Selain itu, Pasal 47 juga menjadi sorotan karena memperbolehkan prajurit aktif untuk menduduki lebih banyak jabatan sipil. Dari 10 menjadi 16 lembaga pemerintahan. Hal ini di anggap berpotensi mengurangi supremasi sipil dan menciptakan konflik kepentingan. Di mana militer dapat terlibat dalam pengambilan keputusan politik dan administratif yang seharusnya menjadi ranah sipil.

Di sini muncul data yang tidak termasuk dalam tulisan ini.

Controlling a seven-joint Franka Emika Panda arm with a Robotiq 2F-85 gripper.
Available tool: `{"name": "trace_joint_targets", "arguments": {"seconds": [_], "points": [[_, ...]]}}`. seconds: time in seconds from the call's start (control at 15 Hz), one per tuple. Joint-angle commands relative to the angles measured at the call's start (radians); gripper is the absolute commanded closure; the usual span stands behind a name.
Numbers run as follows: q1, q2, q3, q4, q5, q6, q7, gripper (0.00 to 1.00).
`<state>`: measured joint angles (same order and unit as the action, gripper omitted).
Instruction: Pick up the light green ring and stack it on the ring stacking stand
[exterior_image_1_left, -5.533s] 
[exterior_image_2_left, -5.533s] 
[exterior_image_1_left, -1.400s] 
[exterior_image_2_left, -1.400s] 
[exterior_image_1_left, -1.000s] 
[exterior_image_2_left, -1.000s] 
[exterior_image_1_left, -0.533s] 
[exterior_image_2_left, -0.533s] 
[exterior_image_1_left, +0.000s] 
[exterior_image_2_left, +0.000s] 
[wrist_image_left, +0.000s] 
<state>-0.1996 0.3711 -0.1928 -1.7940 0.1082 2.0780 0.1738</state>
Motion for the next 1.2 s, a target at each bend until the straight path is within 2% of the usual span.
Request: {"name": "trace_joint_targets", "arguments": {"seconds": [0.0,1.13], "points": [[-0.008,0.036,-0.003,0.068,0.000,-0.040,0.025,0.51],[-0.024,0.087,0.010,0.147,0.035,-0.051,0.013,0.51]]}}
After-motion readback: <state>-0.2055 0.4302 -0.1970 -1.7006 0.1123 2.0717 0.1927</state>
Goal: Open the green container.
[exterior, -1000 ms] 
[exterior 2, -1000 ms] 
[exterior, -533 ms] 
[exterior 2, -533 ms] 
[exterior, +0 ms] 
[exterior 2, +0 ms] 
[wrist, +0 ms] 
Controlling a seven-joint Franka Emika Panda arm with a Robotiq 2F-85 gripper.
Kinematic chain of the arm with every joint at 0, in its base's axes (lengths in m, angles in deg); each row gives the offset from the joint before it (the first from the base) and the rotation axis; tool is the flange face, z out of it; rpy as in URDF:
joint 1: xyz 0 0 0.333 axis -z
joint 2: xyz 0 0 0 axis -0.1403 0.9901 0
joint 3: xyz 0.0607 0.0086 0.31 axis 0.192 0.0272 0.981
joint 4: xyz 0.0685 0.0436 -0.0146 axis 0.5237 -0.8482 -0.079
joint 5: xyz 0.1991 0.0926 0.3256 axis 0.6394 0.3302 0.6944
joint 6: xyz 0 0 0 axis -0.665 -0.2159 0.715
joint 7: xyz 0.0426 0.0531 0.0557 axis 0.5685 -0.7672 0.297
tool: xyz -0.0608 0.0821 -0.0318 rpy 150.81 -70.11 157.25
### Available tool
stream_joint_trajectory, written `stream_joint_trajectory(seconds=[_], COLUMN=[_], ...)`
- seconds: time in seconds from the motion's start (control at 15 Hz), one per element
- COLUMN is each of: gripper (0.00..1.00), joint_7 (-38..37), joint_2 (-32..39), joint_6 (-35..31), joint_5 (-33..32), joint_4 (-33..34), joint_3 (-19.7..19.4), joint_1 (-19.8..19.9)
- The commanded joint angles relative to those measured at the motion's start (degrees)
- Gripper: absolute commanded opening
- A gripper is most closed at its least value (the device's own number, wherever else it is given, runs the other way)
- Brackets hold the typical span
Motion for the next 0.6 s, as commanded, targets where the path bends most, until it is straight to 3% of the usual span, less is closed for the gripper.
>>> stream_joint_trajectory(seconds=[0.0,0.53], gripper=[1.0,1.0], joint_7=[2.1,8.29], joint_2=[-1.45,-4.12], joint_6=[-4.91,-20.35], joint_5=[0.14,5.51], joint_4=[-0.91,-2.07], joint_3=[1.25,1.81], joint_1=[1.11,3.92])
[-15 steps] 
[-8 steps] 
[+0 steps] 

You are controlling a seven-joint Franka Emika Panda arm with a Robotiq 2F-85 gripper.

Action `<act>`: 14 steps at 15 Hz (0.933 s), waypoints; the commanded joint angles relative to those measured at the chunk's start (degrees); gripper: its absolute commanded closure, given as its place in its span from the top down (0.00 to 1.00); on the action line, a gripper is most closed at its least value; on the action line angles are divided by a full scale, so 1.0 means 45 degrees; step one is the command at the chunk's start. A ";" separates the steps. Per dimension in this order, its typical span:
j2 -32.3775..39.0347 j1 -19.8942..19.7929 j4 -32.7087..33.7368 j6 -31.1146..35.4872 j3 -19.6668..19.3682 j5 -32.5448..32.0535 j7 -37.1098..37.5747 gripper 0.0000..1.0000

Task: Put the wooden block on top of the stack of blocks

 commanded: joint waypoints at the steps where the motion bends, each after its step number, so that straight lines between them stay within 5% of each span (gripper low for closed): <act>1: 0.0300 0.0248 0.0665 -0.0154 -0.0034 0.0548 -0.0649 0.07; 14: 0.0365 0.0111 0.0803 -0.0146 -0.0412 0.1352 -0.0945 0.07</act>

Pasal 35 mengenai batas usia pensiun prajurit TNI juga menimbulkan kontroversi. Dalam revisi ini, usia pensiun bervariasi tergantung pangkat. Dengan perwira tinggi dapat pensiun hingga usia 62 tahun. Perubahan ini di anggap dapat memperpanjang masa dinas prajurit aktif. Yang berpotensi menyebabkan tumpang tindih kewenangan antara militer dan sektor sipil.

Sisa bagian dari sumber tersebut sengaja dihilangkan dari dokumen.